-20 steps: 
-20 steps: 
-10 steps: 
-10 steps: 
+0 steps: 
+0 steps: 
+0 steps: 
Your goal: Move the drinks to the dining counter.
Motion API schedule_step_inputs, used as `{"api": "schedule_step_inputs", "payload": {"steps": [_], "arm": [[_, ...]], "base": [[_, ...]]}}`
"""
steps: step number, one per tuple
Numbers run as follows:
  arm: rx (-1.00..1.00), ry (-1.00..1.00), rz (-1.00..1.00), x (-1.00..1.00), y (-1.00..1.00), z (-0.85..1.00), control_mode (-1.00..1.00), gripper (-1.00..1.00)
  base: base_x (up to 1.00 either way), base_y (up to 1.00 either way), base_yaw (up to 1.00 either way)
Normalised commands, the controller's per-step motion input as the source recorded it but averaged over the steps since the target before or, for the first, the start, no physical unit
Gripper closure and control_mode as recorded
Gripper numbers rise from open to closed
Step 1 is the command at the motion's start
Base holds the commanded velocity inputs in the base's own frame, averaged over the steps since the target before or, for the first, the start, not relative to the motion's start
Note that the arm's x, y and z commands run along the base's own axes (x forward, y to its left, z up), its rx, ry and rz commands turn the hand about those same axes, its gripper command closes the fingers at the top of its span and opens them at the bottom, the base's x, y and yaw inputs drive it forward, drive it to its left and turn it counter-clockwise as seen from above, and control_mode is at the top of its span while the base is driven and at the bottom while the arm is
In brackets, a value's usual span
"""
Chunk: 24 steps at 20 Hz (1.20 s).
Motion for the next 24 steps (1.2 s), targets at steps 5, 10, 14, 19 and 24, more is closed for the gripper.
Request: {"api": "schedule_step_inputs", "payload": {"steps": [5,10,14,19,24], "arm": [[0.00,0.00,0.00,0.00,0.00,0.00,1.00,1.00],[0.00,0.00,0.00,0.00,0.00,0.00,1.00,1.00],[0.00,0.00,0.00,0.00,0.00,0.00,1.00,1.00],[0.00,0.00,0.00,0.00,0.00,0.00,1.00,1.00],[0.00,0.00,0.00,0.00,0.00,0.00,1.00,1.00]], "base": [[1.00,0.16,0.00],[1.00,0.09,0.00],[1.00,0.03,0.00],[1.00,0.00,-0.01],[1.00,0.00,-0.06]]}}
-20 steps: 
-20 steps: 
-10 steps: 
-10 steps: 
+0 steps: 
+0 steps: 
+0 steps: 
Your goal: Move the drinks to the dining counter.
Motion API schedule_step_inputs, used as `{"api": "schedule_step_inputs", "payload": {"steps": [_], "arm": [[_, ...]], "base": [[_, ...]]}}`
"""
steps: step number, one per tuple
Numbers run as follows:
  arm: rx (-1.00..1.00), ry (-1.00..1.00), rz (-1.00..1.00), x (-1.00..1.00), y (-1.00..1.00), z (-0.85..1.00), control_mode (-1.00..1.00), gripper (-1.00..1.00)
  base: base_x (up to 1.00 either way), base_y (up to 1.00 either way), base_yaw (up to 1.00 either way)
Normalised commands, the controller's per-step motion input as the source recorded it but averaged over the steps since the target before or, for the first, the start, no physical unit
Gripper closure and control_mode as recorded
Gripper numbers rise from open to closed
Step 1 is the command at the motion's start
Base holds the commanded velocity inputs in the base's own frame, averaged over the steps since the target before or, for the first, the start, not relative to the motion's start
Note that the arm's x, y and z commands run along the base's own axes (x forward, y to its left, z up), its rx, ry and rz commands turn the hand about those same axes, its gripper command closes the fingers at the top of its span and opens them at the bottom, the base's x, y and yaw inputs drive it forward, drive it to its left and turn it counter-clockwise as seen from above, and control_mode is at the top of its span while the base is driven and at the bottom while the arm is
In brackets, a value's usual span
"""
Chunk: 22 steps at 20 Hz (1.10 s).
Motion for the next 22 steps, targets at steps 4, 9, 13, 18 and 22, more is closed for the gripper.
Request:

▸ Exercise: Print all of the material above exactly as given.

▸ Output for this exercise:
-20 steps: 
-20 steps: 
-10 steps: 
-10 steps: 
+0 steps: 
+0 steps: 
+0 steps: 
Your goal: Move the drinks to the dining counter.
Motion API schedule_step_inputs, used as `{"api": "schedule_step_inputs", "payload": {"steps": [_], "arm": [[_, ...]], "base": [[_, ...]]}}`
"""
steps: step number, one per tuple
Numbers run as follows:
  arm: rx (-1.00..1.00), ry (-1.00..1.00), rz (-1.00..1.00), x (-1.00..1.00), y (-1.00..1.00), z (-0.85..1.00), control_mode (-1.00..1.00), gripper (-1.00..1.00)
  base: base_x (up to 1.00 either way), base_y (up to 1.00 either way), base_yaw (up to 1.00 either way)
Normalised commands, the controller's per-step motion input as the source recorded it but averaged over the steps since the target before or, for the first, the start, no physical unit
Gripper closure and control_mode as recorded
Gripper numbers rise from open to closed
Step 1 is the command at the motion's start
Base holds the commanded velocity inputs in the base's own frame, averaged over the steps since the target before or, for the first, the start, not relative to the motion's start
Note that the arm's x, y and z commands run along the base's own axes (x forward, y to its left, z up), its rx, ry and rz commands turn the hand about those same axes, its gripper command closes the fingers at the top of its span and opens them at the bottom, the base's x, y and yaw inputs drive it forward, drive it to its left and turn it counter-clockwise as seen from above, and control_mode is at the top of its span while the base is driven and at the bottom while the arm is
In brackets, a value's usual span
"""
Chunk: 24 steps at 20 Hz (1.20 s).
Motion for the next 24 steps (1.2 s), targets at steps 5, 10, 14, 19 and 24, more is closed for the gripper.
Request: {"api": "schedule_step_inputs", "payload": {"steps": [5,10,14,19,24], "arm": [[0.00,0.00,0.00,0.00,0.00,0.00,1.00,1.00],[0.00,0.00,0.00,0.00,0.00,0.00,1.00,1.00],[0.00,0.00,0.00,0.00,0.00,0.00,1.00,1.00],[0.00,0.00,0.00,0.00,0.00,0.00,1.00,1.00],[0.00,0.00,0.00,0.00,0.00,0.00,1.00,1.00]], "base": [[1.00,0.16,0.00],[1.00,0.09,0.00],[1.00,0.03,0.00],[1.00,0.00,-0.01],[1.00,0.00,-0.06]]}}
-20 steps: 
-20 steps: 
-10 steps: 
-10 steps: 
+0 steps: 
+0 steps: 
+0 steps: 
Your goal: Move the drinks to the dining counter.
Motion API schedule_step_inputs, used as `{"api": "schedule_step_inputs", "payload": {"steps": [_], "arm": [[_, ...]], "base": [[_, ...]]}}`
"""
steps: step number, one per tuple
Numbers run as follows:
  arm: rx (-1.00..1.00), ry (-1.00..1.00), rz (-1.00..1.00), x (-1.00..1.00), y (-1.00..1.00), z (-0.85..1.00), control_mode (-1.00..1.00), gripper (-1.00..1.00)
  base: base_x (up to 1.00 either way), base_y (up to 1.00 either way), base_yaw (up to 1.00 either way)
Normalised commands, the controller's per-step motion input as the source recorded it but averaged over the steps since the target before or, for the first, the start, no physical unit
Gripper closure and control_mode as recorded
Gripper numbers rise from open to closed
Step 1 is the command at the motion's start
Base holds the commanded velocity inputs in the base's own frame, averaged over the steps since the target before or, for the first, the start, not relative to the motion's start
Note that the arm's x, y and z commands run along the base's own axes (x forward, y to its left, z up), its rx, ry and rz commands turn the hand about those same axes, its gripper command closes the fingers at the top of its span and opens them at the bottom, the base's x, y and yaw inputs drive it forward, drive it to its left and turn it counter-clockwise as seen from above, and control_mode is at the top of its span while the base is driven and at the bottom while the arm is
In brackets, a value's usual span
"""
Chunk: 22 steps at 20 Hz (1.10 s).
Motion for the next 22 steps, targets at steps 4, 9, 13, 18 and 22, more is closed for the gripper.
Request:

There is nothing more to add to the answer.